Static Memory Management
Here, we'll see how to write performant programs in Neut.
What You'll Learn Here
- How memory regions are handled in Neut
- How to bypass copying resources
- How Neut optimizes memory allocations/deallocations
Linearity and Memory
In Neut, the content of a variable is copied according to its type if the variable is used more than once. Consider the following code:
// before compilation (pseudo code)
define foo(xs: list(int)): list(int) {
let ys = xs in // use `xs` (1)
let zs = xs in // use `xs` (2)
some-func(ys);
other-func(zs);
xs // use `xs` (3)
}
In the above code, the variable xs
is used three times. Because of that, the content of xs
is copied twice:
// after compilation (pseudo-code)
define foo(xs: list(int)): list(int) {
let xs1 = COPY-VALUE(list(int), xs) in
let xs2 = COPY-VALUE(list(int), xs) in
let ys = xs1 in
let zs = xs2 in
some-func(ys);
other-func(zs);
xs
}
Also, the content of a variable is discarded if the variable isn't used. Consider the following code:
// before compilation
define bar(xs: list(int)): unit {
Unit
}
In the above code, since xs
isn't used, the content of xs
is discarded as follows:
// after compilation (pseudo-code)
define bar(xs: list(int)): unit {
let _ = DISCARD-VALUE(list(int), xs) in
Unit
}
Technically speaking, these discarding/copying operations also happen when the variable is an immediate value like an integer:
define buz(x: int): unit {
Unit
}
↓
// pseudo-code
define bar(x: int): unit {
let _ = DISCARD-VALUE(int, x) in
Unit
}
In practice, however, discarding/copying operations on immediate values are optimized away.
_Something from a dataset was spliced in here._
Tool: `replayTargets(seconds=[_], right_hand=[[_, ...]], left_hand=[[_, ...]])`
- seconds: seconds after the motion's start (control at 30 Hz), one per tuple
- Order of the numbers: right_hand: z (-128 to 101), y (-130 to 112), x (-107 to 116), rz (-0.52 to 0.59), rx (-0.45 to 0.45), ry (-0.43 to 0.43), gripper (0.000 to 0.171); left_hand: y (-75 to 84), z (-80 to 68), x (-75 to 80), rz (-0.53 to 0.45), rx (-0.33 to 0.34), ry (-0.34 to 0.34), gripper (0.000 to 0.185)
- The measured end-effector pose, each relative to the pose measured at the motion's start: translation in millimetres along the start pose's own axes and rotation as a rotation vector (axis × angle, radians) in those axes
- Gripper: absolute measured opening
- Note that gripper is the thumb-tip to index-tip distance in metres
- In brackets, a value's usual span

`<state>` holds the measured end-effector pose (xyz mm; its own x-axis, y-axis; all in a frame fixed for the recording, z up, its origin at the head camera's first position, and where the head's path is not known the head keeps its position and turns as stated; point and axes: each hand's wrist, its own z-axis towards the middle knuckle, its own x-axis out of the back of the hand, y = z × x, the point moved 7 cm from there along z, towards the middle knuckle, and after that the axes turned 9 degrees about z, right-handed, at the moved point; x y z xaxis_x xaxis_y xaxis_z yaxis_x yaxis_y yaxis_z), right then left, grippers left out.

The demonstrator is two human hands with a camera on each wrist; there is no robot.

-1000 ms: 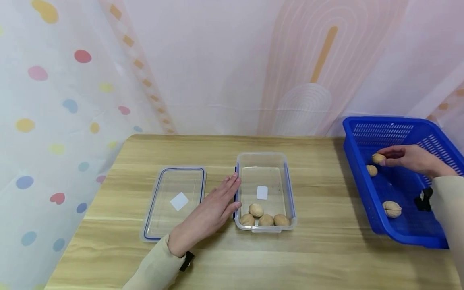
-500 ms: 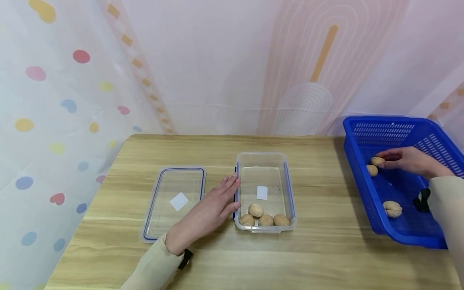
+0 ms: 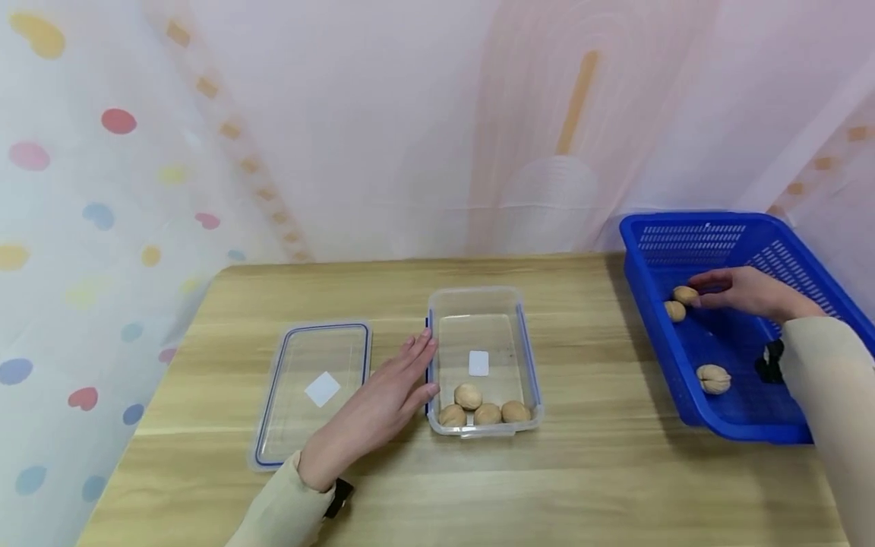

In the literature, a use of a variable is called linear if the variable is used exactly once. Neut's compiler translates programs so that every non-linear use of variables becomes linear, ignoring arguments in discarding/copying functions.
If you're interested in how Neut achieves these discarding/copying operations, please see How to Execute Types.
To Be Conscious of Cloning Values
Suppose the content of a variable were to be copied simply by using it more than once. In that case, we might suffer from unintended cloning and encounter unexpected performance degradation.
The compiler thus requires us to prefix the name of a variable with !
when the variable needs to be copied. Let's consider the following code:
define make-pair(xs: list(int)): pair(list(int), list(int)) {
Pair(xs, xs)
}
When checking this code, the compiler will report an error because the code uses the variable xs
twice and the variable isn't prefixed with !
.
You can satisfy the compiler by renaming xs
into !xs
:
define make-pair(!xs: list(int)): pair(list(int), list(int)) {
Pair(!xs, !xs)
}
Free Variables in a Local Recursion
This !
is also required when using a free variable in a term-level define
:
define multi-print(!message: text): unit {
let f =
define self(counter: int): unit {
if ge-int(counter, 10) {
Unit
} else {
// `!message` is a free variable of `self`
printf("message: {}\n", [!message]);
self(add-int(counter, 1))
}
}
in
f(0)
}
This is because free variables in a term-level define
are cloned during recursion. Seeing how the above code is compiled might be illuminating:
// `self` is now closed thanks to the new parameter `!m` (lambda lifting)
define self(counter: int, !m: text): unit {
if ge-int(counter, 10) {
Unit
} else {
// 💫 note that `!m` is used twice
printf("message: {}\n", [!m]);
self(add-int(counter, 1), !m)
}
}
define multi-print(!message: text): unit {
let f =
function (counter: int) {
self(counter, !message)
}
in
f(0)
}
Cloning Values For Free
The prefix !
is unnecessary if the variable can be copied for free. For example, the following code will typecheck:
define make-pair(x: int): pair(int, int) {
Pair(x, x)
}
because we can "copy" integers for free (by simply using the same x
twice).
The Problem: Excessive Copying
Now, suppose we defined a function length
as follows:
define length(xs: list(int)): int {
match xs {
| Nil =>
0
| Cons(_, ys) =>
add-int(1, length(ys))
}
}
Also, suppose that we used this length
as follows:
define use-length(!xs: list(int)): unit {
let len = length(!xs) in // use `length` to calculate the length of `!xs`
some-function(len, !xs) // then use `len` and `!xs`
}
Note that the variable !xs
is used twice. Therefore, in this example, the content of !xs
is copied just to calculate its length. This is a disaster. The end of the world. Every wish is crushed into pieces.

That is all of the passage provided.